-- Problem to solve --
Print the lines in the listing below that fall between the line with "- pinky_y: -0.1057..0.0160" and the line with "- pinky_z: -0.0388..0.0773", those two lines included, exactly as they stand and with nothing else.

-- Exercise data --
__________

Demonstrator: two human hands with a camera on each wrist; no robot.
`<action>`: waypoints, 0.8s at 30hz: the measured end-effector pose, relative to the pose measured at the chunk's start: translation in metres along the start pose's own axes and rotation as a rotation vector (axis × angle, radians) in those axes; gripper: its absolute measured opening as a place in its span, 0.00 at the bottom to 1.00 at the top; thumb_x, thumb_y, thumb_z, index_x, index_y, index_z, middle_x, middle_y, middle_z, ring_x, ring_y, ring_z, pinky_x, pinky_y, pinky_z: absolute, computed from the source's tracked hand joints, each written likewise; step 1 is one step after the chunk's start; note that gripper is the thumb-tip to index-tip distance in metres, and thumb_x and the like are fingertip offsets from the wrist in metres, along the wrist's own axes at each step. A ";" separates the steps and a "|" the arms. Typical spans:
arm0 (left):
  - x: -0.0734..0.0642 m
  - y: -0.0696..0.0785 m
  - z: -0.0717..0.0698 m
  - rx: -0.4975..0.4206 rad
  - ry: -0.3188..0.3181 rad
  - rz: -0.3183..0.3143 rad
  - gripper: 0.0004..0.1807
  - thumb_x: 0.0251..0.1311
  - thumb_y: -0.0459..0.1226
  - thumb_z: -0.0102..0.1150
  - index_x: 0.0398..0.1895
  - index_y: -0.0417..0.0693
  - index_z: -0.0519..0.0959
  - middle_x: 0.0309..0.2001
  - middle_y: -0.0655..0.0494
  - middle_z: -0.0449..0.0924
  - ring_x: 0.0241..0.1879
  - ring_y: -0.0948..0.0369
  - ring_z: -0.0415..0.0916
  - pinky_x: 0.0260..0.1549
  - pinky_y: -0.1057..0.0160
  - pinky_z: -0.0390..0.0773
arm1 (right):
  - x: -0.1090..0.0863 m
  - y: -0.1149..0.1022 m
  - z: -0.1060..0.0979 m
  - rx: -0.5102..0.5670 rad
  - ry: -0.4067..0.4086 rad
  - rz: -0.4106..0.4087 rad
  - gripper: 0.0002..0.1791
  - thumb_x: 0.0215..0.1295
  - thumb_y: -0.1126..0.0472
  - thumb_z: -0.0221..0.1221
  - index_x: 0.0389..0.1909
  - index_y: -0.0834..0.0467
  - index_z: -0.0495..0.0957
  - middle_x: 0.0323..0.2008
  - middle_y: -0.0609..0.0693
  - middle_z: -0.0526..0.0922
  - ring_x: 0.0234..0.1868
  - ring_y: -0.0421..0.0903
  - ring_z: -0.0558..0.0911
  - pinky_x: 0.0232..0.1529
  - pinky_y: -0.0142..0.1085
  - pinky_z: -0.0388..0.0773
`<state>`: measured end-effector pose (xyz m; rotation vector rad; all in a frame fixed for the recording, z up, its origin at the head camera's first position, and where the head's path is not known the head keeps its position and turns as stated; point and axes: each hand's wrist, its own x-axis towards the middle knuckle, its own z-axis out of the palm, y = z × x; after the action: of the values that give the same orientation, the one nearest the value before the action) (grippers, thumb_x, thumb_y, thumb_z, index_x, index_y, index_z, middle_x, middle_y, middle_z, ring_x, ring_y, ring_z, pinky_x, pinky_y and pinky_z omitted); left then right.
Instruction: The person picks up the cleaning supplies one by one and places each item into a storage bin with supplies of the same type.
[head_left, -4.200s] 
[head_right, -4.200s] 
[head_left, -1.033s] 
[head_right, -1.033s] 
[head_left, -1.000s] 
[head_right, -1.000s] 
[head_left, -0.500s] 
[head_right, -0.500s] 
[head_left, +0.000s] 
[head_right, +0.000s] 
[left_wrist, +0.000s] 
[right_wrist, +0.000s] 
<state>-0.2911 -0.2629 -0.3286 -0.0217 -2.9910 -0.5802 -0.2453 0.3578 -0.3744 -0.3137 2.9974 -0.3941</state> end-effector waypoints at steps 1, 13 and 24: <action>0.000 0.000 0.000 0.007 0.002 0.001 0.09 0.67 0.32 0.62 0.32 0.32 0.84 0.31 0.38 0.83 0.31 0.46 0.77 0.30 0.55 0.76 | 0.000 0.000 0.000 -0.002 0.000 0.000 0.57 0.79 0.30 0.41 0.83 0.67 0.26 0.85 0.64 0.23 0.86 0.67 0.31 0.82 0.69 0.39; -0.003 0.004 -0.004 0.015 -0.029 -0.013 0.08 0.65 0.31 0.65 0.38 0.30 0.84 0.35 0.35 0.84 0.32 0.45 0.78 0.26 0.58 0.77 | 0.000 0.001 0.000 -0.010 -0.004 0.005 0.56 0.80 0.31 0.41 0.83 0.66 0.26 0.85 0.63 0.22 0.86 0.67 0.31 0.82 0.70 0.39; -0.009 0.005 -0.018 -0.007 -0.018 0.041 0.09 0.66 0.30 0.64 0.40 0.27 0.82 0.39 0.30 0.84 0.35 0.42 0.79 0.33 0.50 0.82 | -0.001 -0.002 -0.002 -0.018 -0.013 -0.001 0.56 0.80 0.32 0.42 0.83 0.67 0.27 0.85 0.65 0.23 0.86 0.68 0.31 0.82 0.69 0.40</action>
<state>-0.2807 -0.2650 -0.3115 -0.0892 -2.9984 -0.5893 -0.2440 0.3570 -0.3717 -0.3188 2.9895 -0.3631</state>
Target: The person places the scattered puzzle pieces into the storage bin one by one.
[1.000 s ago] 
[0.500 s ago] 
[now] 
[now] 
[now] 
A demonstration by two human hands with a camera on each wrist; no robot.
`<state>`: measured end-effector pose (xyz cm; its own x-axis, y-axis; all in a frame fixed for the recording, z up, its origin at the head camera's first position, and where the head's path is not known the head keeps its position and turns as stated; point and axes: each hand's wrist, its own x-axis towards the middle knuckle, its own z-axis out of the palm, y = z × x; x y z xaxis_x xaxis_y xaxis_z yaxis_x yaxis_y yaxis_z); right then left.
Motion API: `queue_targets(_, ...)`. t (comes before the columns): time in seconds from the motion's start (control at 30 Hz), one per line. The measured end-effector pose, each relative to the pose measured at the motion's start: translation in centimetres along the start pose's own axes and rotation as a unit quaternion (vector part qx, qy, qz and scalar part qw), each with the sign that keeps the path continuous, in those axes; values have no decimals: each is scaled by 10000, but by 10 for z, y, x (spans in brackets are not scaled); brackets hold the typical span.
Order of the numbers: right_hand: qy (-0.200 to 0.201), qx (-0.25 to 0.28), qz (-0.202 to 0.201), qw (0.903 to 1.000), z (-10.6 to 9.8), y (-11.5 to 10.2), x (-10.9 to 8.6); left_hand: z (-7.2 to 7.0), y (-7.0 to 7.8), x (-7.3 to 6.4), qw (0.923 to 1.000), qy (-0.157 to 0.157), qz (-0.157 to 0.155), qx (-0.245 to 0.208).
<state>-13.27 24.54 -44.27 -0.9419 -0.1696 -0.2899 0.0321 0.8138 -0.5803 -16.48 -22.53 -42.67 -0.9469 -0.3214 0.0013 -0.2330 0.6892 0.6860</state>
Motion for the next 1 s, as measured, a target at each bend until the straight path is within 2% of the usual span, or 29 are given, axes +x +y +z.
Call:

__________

-- Answer for the task --
  - pinky_y: -0.1057..0.0160
  - pinky_z: -0.0390..0.0773
arm1 (right):
  - x: -0.1090..0.0863 m
  - y: -0.1149..0.1022 m
  - z: -0.1060..0.0979 m
  - rx: -0.5102..0.5670 rad
  - ry: -0.4067..0.4086 rad
  - rz: -0.4106..0.4087 rad
  - gripper: 0.0002..0.1791
  - thumb_x: 0.0215..0.1295
  - thumb_y: -0.1126..0.0472
  - thumb_z: -0.0221..0.1221
  - index_x: 0.0389..0.1909
  - index_y: -0.0834..0.0467
  - index_z: -0.0495..0.0957
  - middle_x: 0.0323..0.2008
  - middle_y: -0.0609..0.0693
  - middle_z: -0.0526..0.0922
  - ring_x: 0.0234..0.1868
  - ring_y: -0.0421..0.0903
  - ring_z: -0.0558..0.0911
  - pinky_x: 0.0232..0.1529
  - pinky_y: -0.0142..0.1085
  - pinky_z: -0.0388..0.0773

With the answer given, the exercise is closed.